ⅩⅣ………秋に辿り着かなかった君に②
「ちょっとアキ、動かないでよ」
窓際に不機嫌な顔でたたずむアキは、髪をいじったり、ふと視線を外に向けたりと、先程から落ち着きがない。
「だって飽きたんだもの。ねぇ、まだ終わらないの?」
飽きたって……まだモデルになってもらってから五分も経っていない。下書きもまだ半分すらいっていなかった。
「アキが『モデルにして』って言ったんじゃないか」
「『翔太郎さえよければ』ともちゃんと言ったわ」
確かにそう言ったけれども。
僕は浅くため息をつくと、鉛筆を置いて立ち上がった。
「あら、今日はおしまい?」
「いや、ちょっとトイレ。ついでに少し休憩」
うーん、と大きく伸びをして、ふらりと教室の外へ。
ジージーと蝉が夏の暑さを吹替える。窓の外を見るとゆらゆらと景色が歪んでいた。はっきりと見えるのは憎たらしいほどに澄んだ青い空。鳥が3羽飛んでいた。
黒鉛のついた黒い手を丁寧に洗い、しっかりと水分を拭き取る。用を済ました僕はまた外をぼんやりと眺めながら教室に戻った。
「何を読んでいるの?」
アキに問う。アキはさっきまで僕が座っていた席に腰を下ろして本を開いていた。
本を読むアキもやはり蝶だった。アキは小説という花を好んだ。喜劇も悲劇もアキにとっては等しく蜜である。どんな本を読んでいるときもアキはいつだって、まるで甘美なる蜜を味わうように、微笑んでいた。それは物語に対する称賛なのか嘲笑なのか、やはり僕にはわからなかったが、当時知る限り、間違いなく最も美しい画であった。
アキは僕に気がつくと本を閉じ、軽い勢いで椅子をおりた。鞄に本を丁寧に片付ける。そして、フフフといたずらっぽく笑い、いつも通りこう言うのだ。
「ワタシ、本なんて読んでいないわ」
いつものことだから僕はなにも言わない。代わりというわけではないが、席に腰を下ろし再び鉛筆を手に取った。アキはそんな僕を見て満足そうに微笑むと、自分から窓辺に立ち、最初僕が指示した通りのポーズをとった。
それからは非常におだやかな時間だった。僕とアキは一言も言葉を交わすことなく画家とモデルになりきった。やがて夏の18時の気だるさに浮かされると、僕らは同時に前触れもなく声をあげて笑った。底無しの明るさで、曇りなき晴れやかさで。
帰り道、アキは自分の荷物を僕に押し付けて「モデル料」とニコッと笑った。僕は「ぐう」と言いながらしぶしぶそれを受け取った。ぐうの音も……出たか。
18時を過ぎたとはいえ、まだ空は青かった。日暮れまであと一時間はあるだろう。昼間ほどではないにせよ、まだじとじとと暑かった。僕は二人分の荷物をこまめに腕を変えて持ちなおす。背中をつう、と汗が走っていった。

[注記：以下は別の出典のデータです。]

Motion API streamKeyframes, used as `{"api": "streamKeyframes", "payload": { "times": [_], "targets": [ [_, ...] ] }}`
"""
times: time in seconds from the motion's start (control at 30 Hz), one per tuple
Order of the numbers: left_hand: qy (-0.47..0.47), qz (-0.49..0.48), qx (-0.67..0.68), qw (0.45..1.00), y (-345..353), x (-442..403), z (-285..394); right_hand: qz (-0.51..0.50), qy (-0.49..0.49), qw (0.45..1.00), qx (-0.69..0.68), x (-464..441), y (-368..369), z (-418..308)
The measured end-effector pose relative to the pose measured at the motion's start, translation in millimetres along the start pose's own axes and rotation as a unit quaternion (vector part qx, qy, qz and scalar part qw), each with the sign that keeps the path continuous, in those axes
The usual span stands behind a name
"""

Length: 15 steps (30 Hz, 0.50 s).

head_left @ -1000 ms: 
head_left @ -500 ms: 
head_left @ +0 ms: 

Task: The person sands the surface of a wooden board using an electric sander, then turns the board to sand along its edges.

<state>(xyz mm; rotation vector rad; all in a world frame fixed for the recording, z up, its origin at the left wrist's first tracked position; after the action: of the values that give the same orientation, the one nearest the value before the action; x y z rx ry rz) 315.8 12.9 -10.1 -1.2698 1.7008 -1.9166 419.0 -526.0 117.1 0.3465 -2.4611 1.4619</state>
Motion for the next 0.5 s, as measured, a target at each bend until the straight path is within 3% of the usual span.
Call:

ときおり、アキが僕の方をチラチラと見てくることに気がついた。こういう時は大抵、僕をからかおうとしているときだから、僕はあえて気づかないふりをした。
「ねぇ、翔太郎」
来たっ!平常心、平常心だぞ、翔太郎。
「もし……もし、ね。もしナツがあなたに『好き』って言ったら、どうする?」
「ふぇっ!?」
ヤバっ、変な声が出てしまった。体も瞬間的にアキの方を向く。
心臓のスイッチが壊れて拍動に激しさが増していく。
今顔が熱いのは、きっと夏の暑さのせいだ。そうに違いない。
アキは僕の反応に最初は驚いたようで、二度、目をぱちくりさせたが、すぐにいつものいたずら顔になってフフフと笑った。
「ねぇ、どうするの?」
ぐいっとアキが顔を近づけてもう一度聞いてくる。
蝉の音をかきけす勢いの僕の鼓動。
言葉を探して口をパクパクさせていると、心底可笑しいというようにアキがアハハと腹を押さえて笑った。
「『もし』って言ったのに、なに本気にしてるのかしら?でも、ワタシ──」
“チュッ”と何か柔らかなものが僕の頬に触れる。ほのかに熱をもったそれは、たった一瞬、確かに僕の思考を止めた。
「──そんな翔太郎が『好きよ』」
ふわりと着地したアキは一度止まって微笑むと、僕の腕から自分の分の荷物をひったくり、「また明日ね」と言って、彼女の帰り道へ駆けていった。
風が僕の頬を撫でてゆく。それでもさっきの温かな熱を、僕はなかなか忘れることが出来なかった。
アキが死んだのは、その四日後のことだった。